La mirada de Vianeílo reflejaba su escepticismo, pero él guardó silencio.

– He llamado a Rizzardi -dijo Brunetti-. Dice que encontró algo.

– ¿Qué?

– No lo ha dicho. Sólo que es interesante y que yo debo verlo. Le he enviado a Pucetti. -Brunetti descifró la infantil clave de su conversación con el forense.

– ¿Le ha llamado desde aquí? -preguntó Vianello, sin poder disimular el asombro.

Brunetti le habló del telefonino del signor Rossi y le dio el número.

– ¿A esto hemos de vernos reducidos? -preguntó Vianello, en el momento en que entraba Pucetti, con unas botas Doc Marten y un largo abrigo de napa.
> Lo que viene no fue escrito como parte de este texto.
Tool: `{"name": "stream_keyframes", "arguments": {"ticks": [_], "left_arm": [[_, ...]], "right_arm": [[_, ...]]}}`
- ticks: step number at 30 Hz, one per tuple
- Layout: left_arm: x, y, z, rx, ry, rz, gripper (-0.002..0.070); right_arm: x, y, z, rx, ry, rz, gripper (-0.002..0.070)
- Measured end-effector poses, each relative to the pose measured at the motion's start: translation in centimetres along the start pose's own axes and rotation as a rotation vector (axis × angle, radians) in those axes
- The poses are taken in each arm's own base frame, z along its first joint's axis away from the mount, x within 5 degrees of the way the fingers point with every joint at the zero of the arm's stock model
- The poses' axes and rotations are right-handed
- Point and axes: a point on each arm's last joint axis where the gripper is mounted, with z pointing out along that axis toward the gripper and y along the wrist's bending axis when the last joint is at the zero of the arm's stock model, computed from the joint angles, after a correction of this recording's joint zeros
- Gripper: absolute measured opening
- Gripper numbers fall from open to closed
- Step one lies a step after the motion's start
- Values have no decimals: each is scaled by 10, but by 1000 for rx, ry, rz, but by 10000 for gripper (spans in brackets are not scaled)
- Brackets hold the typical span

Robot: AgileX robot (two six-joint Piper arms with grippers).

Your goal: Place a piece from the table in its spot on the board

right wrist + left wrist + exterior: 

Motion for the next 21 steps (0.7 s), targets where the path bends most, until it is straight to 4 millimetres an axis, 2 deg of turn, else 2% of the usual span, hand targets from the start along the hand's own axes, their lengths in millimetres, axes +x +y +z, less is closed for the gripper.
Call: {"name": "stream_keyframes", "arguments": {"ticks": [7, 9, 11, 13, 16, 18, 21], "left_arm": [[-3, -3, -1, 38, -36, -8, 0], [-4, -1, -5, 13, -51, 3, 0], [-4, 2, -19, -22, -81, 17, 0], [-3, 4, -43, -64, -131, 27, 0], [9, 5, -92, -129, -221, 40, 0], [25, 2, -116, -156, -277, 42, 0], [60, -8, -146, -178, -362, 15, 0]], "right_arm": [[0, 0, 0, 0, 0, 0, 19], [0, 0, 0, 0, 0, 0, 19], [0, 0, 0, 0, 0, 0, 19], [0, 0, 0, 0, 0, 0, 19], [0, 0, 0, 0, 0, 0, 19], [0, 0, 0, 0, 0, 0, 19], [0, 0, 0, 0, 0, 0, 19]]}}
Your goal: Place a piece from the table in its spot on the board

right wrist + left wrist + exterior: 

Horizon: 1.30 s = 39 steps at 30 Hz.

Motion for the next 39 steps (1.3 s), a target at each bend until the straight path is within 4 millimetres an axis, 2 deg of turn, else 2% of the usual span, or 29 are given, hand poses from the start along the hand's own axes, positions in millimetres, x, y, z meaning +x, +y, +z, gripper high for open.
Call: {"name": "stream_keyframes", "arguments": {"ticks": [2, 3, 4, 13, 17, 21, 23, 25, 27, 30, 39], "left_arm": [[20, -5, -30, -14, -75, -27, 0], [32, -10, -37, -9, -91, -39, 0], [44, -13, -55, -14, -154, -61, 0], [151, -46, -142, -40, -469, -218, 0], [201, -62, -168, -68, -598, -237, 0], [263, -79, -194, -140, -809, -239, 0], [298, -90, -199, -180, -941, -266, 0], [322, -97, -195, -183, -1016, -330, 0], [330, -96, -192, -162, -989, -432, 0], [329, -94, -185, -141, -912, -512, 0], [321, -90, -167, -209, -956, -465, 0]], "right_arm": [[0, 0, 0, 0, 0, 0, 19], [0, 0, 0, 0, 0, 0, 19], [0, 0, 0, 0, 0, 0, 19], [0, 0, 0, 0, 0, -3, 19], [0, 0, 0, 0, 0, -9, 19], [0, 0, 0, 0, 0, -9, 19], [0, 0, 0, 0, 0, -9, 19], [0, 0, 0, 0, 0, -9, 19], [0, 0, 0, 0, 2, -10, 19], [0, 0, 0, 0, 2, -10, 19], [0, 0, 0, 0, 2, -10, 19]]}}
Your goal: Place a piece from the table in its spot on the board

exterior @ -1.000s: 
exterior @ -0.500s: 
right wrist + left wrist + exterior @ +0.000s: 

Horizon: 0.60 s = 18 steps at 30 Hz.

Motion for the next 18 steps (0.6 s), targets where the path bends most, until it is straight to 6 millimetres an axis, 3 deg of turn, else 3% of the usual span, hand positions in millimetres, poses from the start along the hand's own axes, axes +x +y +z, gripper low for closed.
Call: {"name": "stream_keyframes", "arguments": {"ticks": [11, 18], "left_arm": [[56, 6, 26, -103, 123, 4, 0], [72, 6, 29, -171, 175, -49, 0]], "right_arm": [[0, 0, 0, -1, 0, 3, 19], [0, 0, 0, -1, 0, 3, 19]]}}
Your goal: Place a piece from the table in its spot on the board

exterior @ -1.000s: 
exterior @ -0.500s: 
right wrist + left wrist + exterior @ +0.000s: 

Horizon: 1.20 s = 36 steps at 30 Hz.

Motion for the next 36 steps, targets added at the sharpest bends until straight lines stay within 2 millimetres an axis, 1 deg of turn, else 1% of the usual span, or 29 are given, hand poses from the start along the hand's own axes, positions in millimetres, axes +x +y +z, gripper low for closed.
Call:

Ni el comisario ni el inspector hicieron comentario alguno acerca de esta indumentaria. El joven agente puso un sobre en la mesa de Brunetti y se quedó de pie, titubeando. Brunetti le señaló una silla.

Del sobre Brunetti extrajo varias fotos envueltas en una hoja de papel doblada por la mitad, más otra hoja que, abierta, resultó ser uno de los formularios utilizados por la policía para tomar las huellas dactilares. En el papel que contenía las fotos, Brunetti reconoció la letra de Rizzardi: «Cuando llegué a la sala de operaciones, me dijeron que la autopsia ya estaba hecha, pero que el informe no estaba disponible. Así pues, tomé varias fotos del cadáver. Al dorso de cada una encontrará mis comentarios. Las huellas del impreso que se adjunta son las de la víctima, tomadas por mí. Le sugiero que las compare usted con las que se tomaron durante la autopsia, para comprobar si son las mismas.» Debajo de la línea se leía: «La autopsia fue hecha por el dottor Venturi.»